Curated by Yoko Ott & Jessica Powers
FEATURING:
Eli Hansen with Herman Beans (Tacoma)
August 6 - September 12, 2009
Opening Reception - Thursday August 6, 6-9pm
The physicists tell us that for every action there is an equal and opposite reaction. Push against an object and the object pushes back, at least until the force of your action becomes greater than the ability of the object to resist. There is apparently an element of the human character that parallels that law of physics. It is evident when an attempt is made to have a little boy take a bath, or to have a teenager clean up her room. Sometimes, the push-back becomes so counter-productive and even self-defeating that it appears to be generated merely by spite, rather than by rational thought.

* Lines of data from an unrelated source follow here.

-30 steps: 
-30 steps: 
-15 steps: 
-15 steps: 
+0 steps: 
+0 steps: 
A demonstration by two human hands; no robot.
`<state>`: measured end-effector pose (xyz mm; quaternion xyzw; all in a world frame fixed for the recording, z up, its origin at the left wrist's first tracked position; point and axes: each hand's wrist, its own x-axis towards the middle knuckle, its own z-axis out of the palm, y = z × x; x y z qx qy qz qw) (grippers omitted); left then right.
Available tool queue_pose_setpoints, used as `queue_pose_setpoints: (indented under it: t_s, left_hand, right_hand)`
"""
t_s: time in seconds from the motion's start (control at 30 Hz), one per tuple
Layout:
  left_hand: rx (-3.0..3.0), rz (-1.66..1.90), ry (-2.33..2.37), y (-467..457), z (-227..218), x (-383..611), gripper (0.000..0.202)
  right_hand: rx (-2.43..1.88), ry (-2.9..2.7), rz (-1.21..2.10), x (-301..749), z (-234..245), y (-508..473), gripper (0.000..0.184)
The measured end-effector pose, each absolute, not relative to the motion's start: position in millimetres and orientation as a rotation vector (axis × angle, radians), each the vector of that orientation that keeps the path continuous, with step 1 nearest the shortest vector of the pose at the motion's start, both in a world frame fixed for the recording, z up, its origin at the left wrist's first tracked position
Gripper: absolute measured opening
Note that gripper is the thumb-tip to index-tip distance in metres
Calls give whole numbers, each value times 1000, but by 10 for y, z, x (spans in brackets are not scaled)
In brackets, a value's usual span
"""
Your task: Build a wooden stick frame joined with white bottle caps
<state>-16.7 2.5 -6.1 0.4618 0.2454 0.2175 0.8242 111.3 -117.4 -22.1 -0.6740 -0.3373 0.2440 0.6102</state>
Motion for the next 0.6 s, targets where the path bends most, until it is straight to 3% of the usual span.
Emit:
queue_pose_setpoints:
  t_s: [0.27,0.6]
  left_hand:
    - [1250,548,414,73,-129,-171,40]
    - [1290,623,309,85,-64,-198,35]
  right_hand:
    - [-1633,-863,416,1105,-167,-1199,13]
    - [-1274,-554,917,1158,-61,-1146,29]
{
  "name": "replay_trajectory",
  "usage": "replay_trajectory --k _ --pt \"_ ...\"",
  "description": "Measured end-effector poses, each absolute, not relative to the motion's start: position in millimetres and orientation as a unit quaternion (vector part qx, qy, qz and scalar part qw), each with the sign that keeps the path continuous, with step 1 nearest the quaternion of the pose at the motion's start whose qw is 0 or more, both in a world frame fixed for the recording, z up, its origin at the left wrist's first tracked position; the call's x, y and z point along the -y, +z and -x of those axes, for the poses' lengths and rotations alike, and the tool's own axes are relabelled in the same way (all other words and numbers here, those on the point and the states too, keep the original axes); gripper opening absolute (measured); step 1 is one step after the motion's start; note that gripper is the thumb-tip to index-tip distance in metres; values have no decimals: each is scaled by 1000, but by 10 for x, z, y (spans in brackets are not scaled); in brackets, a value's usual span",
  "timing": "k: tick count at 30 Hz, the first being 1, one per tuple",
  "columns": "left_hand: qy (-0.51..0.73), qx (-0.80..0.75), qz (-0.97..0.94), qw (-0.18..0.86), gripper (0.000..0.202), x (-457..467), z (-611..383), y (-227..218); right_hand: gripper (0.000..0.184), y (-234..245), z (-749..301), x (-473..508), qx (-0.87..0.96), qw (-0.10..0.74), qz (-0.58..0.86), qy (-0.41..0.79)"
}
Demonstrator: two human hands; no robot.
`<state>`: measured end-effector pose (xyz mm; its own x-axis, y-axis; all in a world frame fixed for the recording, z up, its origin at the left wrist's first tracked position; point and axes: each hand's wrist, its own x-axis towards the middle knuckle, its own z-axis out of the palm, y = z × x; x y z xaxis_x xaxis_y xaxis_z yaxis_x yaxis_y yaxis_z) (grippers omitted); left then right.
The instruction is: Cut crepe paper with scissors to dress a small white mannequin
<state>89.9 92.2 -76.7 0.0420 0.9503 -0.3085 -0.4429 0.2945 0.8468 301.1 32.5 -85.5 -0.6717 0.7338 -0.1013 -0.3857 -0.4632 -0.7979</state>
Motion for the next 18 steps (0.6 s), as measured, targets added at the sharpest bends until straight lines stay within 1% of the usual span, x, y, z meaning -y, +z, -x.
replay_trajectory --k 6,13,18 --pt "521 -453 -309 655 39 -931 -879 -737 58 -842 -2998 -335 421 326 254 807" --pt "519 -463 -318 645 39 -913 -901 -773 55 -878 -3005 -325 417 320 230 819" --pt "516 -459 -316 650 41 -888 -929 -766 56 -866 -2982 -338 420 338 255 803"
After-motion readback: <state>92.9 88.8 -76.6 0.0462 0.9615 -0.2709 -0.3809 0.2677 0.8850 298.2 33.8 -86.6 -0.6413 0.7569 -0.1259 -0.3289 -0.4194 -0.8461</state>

This human element of spitefulness appears to come to its fullest flower when adjoining property owners disagree. Spite fences [houses] had a long tradition in urban America, at least until legal statutes and judicial decisions evolved as ammunition against them. Their builders have ranged across the social and economic spectrum, with the most spectacular barriers erected by people who possessed large amounts of both spite and money.
--Andrew Alpern, Esq. [1]
The Richardson Spite House is arguably one of the most notorious spite houses known. In 1882 the clothier Hyman Sarner set out to build an apartment building on his property, a few feet from Lexington Avenue in Manhattan. The small parcel of land—a five-foot wide strip running the length of Sarner’s property—between his property line and the avenue was owned by one Joseph Richardson. Figuring the land to be of little value, Sarner offered to purchase it for the sum of $1,000. Richardson, objecting to such a low price, asked for $5,000. Disagreeing with the plot of land’s worth, Saner recanted his original offer and proceeded to build the apartment building—with primely located windows overlooking the urban city street. Upon completion, Richardson, said to be an obdurate man, then embarked on an act of revenge of such scope and scale, it would become his legacy.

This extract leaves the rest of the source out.